Exelixis Inc. (EXEL, $5.01, -$0.57, -10.22%) plans to offer 20 million shares of its common stock and $225 million in debt to raise funds for clinical trials
and other general corporate purposes. The biotechnology company, which focuses on developing small molecule therapies for the treatment of cancer, said it
expects to raise about $105.6 million in net proceeds from the common stock offering, based on an assumed offering price of $5.58 a share.
Shares of advertising and marketing services firm Interpublic Group of Cos. (IPG, $10.03, -$0.95, -8.61%) fell after French advertising and communications
firm Publicis Groupe SA (PUBGY, $12.80, +$0.21, +1.67%)(PUB.FR) denied it had approached IPG about a possible a merger. IPG shares had traded higher Friday
after the Financial Times' Alphaville blog had said Publicis was weighing a bid.
Israeli stem-cell developer Pluristem Therapeutics Inc. (PSTI, $4.05, +$0.74, +22.36%) said it has saved the life of a second patient with aplastic bone
marrow--a condition in which the patient's bone marrow doesn't produce new blood cells--by using an injection of Pluristem's cells.

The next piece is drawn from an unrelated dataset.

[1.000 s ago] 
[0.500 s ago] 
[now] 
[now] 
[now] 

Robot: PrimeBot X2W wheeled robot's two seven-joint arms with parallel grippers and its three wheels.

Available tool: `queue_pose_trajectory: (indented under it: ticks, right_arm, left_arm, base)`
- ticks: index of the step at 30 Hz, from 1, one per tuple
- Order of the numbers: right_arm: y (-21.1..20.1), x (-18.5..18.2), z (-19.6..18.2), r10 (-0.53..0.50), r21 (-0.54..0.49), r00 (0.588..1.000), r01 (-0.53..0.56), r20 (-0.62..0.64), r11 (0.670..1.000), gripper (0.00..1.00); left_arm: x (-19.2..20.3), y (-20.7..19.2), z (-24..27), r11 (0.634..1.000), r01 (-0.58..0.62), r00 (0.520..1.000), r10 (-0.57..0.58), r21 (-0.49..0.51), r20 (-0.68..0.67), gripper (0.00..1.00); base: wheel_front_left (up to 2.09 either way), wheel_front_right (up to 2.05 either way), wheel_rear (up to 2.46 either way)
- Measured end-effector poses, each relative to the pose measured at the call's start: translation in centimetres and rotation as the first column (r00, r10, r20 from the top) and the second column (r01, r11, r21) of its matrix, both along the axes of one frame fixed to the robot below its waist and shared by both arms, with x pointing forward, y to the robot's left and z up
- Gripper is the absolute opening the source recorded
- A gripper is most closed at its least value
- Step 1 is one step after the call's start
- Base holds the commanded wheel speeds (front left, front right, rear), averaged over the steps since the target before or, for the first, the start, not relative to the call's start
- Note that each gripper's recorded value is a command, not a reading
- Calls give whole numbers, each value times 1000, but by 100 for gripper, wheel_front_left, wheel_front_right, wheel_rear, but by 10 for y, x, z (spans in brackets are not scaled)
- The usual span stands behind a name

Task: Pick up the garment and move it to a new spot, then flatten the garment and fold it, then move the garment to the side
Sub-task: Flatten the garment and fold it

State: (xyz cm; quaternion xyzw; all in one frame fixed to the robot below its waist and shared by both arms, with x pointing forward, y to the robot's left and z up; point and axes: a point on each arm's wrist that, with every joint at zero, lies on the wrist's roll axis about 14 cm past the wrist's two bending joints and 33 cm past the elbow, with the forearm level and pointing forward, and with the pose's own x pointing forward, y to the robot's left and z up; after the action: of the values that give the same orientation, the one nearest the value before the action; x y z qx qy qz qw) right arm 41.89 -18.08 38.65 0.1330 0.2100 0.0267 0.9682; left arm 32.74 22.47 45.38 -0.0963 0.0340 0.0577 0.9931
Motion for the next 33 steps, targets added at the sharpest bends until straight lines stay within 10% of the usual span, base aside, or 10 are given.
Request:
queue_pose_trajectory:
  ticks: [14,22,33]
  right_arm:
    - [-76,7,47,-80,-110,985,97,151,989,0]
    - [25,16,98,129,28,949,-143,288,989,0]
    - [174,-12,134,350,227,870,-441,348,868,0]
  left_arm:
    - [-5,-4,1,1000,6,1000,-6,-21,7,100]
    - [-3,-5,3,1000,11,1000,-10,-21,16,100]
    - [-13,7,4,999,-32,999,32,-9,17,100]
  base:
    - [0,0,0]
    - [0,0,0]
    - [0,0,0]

The company has applied
for orphan drug status from the U.S. Food and Drug Administration for its treatment. Orphan drug status, reserved for treatments of rare diseases, gives drug
developers certain benefits, including government-subsidized research, exclusive marketing agreements and other financial incentives.
Standard Motor Products Inc. (SMP, $16.85, +$2.78, +19.76%), an automotive replacement parts manufacturer and distributor, reported second-quarter earnings
beat analysts' expectations.
Shares of medical device maker Sunshine Heart Inc. (SSH, $9.64, +$1.17, +13.81%) rose as the company said it has received conditional approval from the U.S.

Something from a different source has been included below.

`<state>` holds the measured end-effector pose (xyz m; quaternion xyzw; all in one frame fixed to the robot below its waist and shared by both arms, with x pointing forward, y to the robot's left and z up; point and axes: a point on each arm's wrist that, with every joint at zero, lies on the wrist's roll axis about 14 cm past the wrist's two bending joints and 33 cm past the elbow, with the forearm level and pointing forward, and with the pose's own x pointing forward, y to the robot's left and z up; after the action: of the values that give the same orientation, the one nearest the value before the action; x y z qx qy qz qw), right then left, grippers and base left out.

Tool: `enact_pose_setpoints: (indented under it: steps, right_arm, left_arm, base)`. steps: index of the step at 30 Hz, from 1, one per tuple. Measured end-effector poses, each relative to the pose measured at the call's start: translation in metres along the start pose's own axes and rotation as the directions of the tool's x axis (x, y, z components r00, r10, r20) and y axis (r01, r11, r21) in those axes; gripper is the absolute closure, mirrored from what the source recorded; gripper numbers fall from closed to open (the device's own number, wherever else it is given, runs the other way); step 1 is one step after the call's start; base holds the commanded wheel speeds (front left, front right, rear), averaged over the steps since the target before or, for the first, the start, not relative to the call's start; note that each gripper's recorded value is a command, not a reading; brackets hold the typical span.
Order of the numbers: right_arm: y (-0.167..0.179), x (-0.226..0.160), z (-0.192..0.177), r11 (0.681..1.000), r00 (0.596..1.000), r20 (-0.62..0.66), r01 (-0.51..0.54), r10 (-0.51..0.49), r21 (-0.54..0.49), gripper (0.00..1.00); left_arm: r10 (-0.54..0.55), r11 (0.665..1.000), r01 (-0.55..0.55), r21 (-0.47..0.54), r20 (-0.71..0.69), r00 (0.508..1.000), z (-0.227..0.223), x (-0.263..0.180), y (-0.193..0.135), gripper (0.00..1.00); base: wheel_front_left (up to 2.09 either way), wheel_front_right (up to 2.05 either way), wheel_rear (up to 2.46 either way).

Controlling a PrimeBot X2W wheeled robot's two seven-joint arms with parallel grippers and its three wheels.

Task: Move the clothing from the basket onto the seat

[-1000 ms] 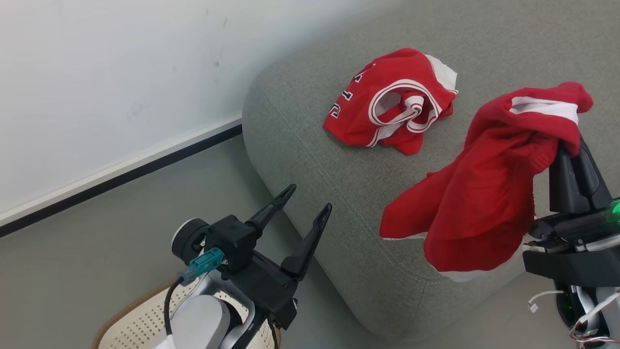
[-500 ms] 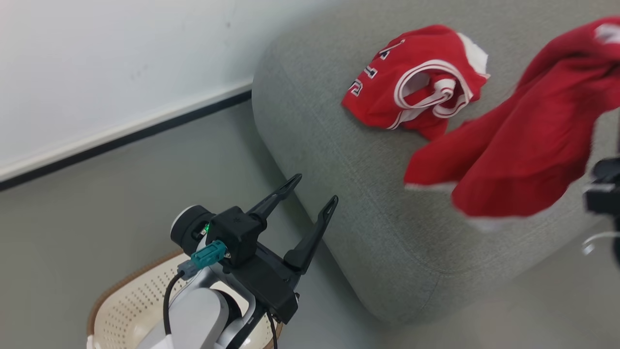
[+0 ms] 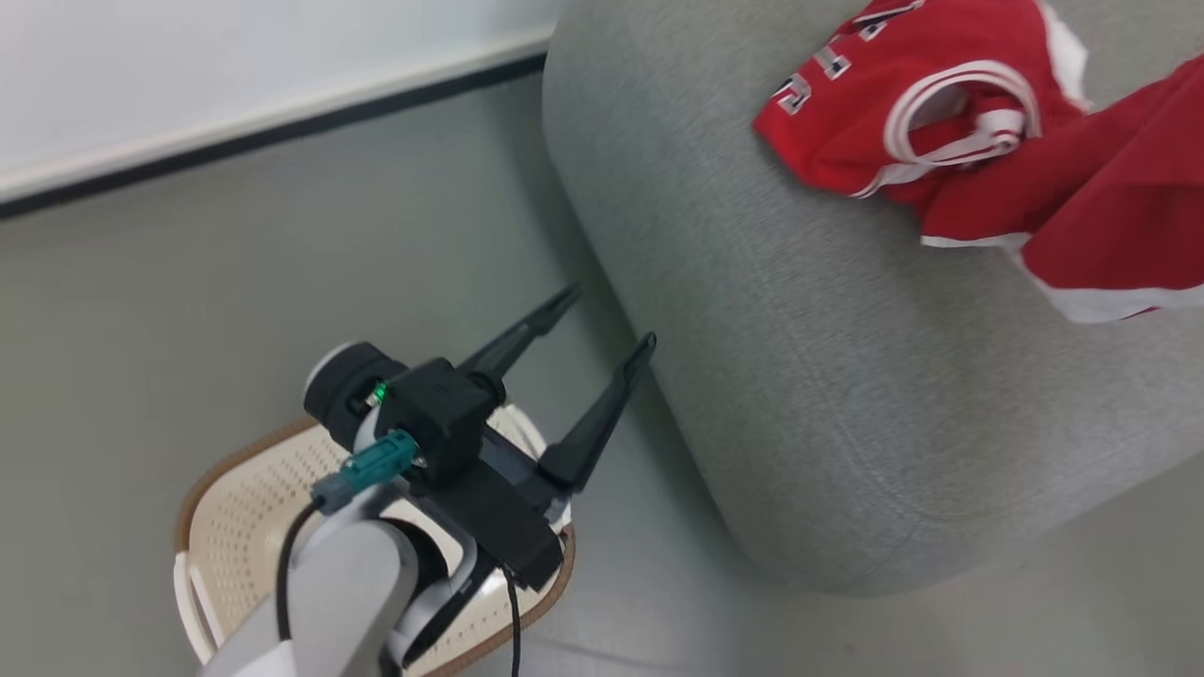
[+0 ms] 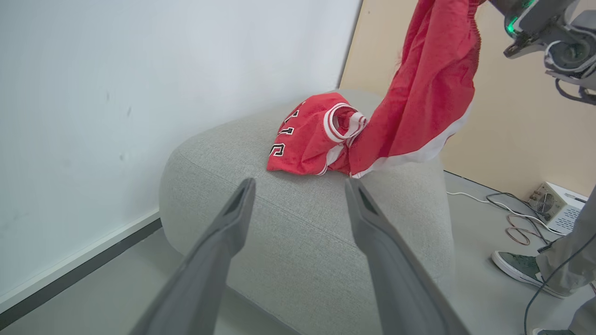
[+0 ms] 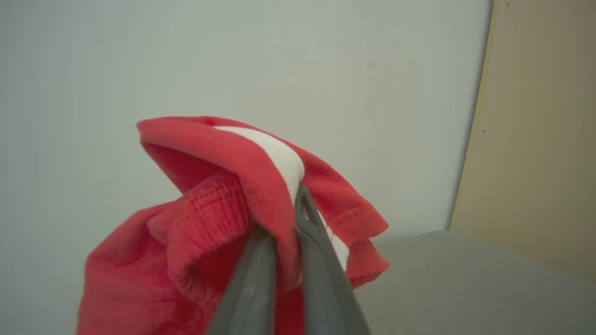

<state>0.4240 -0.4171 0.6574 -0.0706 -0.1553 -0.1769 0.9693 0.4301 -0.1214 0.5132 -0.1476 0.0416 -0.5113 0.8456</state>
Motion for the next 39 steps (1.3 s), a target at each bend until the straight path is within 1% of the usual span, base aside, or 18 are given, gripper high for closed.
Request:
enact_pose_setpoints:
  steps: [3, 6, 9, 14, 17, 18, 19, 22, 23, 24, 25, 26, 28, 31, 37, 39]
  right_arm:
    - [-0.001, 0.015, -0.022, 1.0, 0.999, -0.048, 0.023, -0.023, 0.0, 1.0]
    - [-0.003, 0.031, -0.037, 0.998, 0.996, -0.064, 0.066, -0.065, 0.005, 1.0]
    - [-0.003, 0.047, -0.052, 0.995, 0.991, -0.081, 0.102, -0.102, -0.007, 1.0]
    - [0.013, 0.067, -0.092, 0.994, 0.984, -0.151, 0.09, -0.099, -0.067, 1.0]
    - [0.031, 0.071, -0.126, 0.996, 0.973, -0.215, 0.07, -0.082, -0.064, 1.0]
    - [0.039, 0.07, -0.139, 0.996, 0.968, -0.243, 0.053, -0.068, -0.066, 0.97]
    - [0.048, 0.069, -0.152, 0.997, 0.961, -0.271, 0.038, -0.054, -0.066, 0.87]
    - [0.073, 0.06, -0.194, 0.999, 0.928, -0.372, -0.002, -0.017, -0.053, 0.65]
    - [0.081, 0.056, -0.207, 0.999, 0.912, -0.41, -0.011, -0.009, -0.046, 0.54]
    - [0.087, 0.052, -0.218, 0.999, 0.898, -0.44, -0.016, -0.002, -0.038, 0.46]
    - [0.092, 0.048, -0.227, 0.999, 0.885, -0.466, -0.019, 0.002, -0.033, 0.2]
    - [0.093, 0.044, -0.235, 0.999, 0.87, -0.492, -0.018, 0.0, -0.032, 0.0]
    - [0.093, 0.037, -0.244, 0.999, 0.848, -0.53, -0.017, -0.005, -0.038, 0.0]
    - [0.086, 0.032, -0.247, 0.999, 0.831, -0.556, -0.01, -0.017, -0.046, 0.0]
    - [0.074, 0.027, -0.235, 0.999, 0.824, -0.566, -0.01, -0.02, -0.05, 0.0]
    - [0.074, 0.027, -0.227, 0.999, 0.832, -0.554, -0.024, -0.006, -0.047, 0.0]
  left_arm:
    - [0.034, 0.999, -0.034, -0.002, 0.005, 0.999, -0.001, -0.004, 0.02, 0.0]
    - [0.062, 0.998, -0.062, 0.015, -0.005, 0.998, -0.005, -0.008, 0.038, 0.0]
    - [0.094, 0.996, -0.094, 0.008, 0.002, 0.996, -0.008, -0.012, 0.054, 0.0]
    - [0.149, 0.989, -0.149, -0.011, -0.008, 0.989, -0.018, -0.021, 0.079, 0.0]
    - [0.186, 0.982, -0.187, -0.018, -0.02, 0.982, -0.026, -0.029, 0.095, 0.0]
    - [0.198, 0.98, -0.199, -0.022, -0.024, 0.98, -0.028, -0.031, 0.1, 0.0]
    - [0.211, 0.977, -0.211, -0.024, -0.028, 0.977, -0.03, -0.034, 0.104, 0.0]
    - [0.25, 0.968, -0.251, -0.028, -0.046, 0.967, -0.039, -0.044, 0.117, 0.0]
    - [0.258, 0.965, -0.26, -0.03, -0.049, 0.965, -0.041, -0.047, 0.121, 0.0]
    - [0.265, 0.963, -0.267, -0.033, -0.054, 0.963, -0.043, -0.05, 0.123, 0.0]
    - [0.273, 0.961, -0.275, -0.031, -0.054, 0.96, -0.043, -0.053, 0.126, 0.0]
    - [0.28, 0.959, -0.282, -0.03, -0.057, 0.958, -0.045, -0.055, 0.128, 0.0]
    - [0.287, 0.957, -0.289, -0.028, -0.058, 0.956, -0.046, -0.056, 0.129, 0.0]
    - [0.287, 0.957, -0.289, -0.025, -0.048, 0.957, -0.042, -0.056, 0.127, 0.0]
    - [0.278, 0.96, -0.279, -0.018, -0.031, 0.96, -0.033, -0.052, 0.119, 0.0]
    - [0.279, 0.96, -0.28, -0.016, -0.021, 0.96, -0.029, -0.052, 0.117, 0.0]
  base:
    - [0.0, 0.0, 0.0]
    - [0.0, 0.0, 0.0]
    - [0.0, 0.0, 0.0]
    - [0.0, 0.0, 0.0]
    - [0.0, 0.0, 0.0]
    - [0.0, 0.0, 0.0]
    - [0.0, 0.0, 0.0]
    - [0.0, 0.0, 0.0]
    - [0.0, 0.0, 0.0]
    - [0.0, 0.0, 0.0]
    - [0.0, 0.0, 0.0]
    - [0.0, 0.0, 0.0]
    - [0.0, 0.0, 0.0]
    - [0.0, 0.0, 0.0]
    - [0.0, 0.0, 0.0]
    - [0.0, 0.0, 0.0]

Food and Drug Administration for its next generation C-Pulse system driver, used in the treatment of heart failure.
Tyson Foods Inc.'s (TSN, $14.43, -$0.97, -6.30%) fiscal third-quarter profit fell 61% amid $167 million in early debt-extinguishment charges as the meat
processor continued to have challenges at its beef and pork businesses, as well as rising grain prices. The company also lowered its revenue estimate for the
fiscal year.
United Fire Group Inc. (UFCS, $21.30, +$2.53, +13.48%) reported second-quarter earnings that beat analysts' estimates, thanks to what the company calls
"solid growth." With net premiums earned up about 12%, the insurer's Chief Executive Officer Randy Ramlo said "We are pleased to see a good portion of that
growth is the result of rate increases" and that the company continues to experience "solid retention rates while also picking up new business from other
carriers who are employing across-the-board rate increases."
Video-ringtone company Vringo Inc. (VRNG, $3.61, +$0.49, +15.70%) said AOL Inc. (AOL, $33.88, +$1.25, +3.83%) agreed to settle part of a patent dispute
brought by Vringo, giving Vringo another potential win in its ongoing lawsuit against some of the biggest names in the technology sector. Details of the
settlement were confidential and Vringo declined to comment.
Youku Inc.'s (YOKU, $17.64, +$1.27, +7.76%) second-quarter loss widened as the Chinese online television company saw its operating expenses nearly double.
Still, the company's loss wasn't as much as analysts expected and revenue increased 96%, in line with the company's revenue growth estimate.